As the big day dawned, the couple’s creative visualisation seemed to have paid off, with only a few teeny compromises along the way. They’d found a bluebell wood – albeit a little close to Slough. And Sienna’s wedding dress woes abated when Anna Temperton happened to have something that “felt” as if it had come from a scrap of childhood lace, but was actually already hanging on a shop rail in Notting Hill. And when it became clear that Sienna’s hair was not going to behave in a wood-nymph fashion by itself, Sienna simply begged Nando at Richard Davies to get a taxi to deepest Berkshire and give her perfect tendrils with an unwashed feel.

So when Jago pulled up to the clearing in his muddy Defender with Insomnia by Faithless blasting from the speakers and Sienna danced barefoot into the Circle of Love, the guests were enchanted.
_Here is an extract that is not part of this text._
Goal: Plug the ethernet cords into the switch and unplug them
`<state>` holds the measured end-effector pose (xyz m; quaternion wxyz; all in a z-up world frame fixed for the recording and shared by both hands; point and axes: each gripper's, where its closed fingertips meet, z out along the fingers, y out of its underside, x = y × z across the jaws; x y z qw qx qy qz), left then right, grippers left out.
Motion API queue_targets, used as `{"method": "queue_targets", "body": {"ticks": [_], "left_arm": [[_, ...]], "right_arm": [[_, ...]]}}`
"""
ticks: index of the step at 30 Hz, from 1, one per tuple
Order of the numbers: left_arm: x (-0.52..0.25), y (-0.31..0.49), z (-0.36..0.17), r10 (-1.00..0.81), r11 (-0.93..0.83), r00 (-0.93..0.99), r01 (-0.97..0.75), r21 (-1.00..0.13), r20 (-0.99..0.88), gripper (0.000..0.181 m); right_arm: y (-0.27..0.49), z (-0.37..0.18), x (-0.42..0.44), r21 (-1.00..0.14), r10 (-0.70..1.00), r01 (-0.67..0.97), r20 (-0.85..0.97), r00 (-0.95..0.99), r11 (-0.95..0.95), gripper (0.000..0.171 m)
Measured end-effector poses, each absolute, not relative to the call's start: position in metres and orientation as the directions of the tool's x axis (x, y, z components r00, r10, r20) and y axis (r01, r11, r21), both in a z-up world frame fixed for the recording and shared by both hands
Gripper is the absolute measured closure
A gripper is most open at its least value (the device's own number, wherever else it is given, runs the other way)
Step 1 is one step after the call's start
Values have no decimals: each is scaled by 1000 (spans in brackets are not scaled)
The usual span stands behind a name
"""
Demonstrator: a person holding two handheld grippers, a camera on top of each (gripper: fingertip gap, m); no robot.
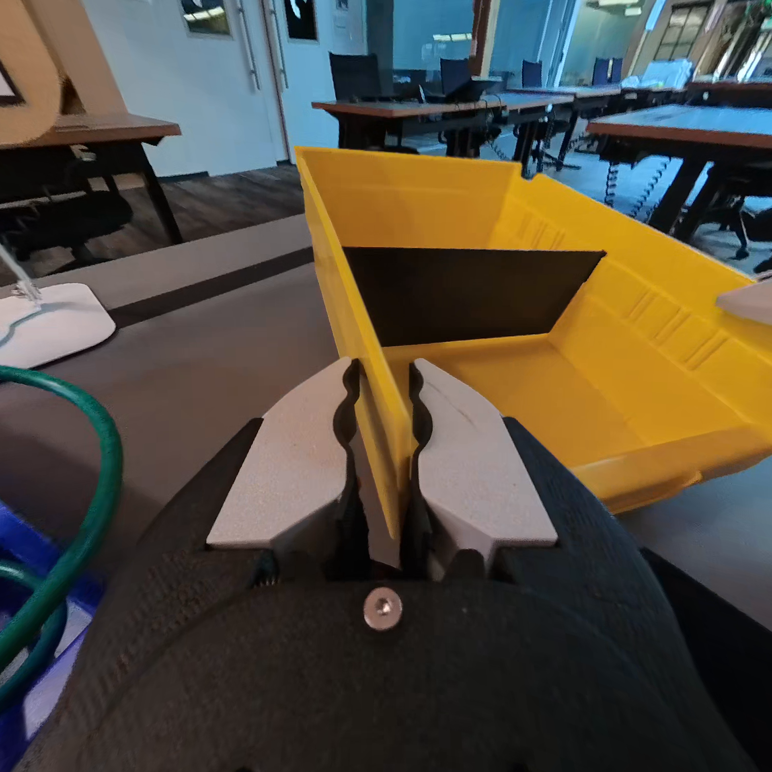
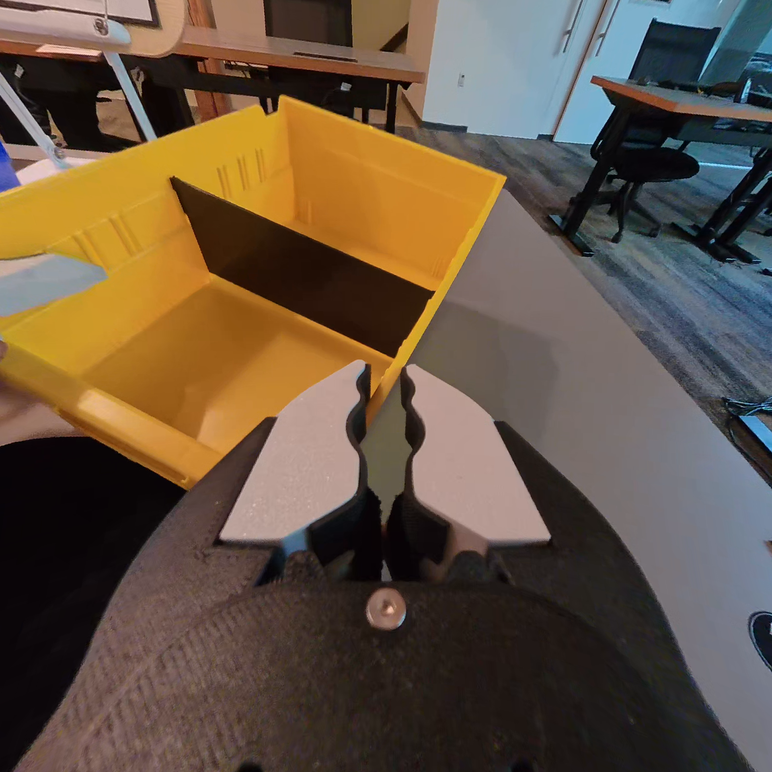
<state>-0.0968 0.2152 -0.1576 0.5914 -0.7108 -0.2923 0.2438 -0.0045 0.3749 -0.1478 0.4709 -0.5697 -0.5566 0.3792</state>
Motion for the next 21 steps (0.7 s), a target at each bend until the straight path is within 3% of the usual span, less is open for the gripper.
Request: {"method": "queue_targets", "body": {"ticks": [7,11,15,18,21], "left_arm": [[-94,227,-170,619,-164,784,189,-968,48,150],[-81,218,-164,550,-269,835,176,-947,-1,129],[-41,183,-134,475,-368,870,61,-928,-132,126],[-7,131,-126,436,-477,837,-97,-873,-331,129],[2,65,-147,465,-601,798,-33,-798,-383,136]], "right_arm": [[386,-143,-6,-960,970,239,185,160,144,158],[392,-139,-7,-966,957,195,210,198,172,157],[392,-118,4,-968,937,120,242,253,218,138],[367,-84,16,-960,946,-22,270,182,278,133],[318,-74,15,-944,944,-66,327,-50,323,137]]}}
Even though sheep dung kept getting skewered on the girls’ stilettos and the drizzle put paid to the pagan bonfire, Jago and Sienna’s spirits couldn’t be dampened. As the couple’s hands were bound with lilac string, Dominic the Pilates teacher asked the congregation to open their bottles and blow bubbles into the air, taking a moment to focus on a wish for the bride and groom. Then three dozen, slightly reluctant butterflies were released into the rain.

“How completely fabulous!” Sienna’s new sister-in-law said later, as the two women tucked into their Jaipur street food. “Do you know, we did exactly the same thing for our wedding a few years ago? Barefoot, butterflies, bubbles. We even used the same onion and potato kachori guy. It’s total déjà vu.”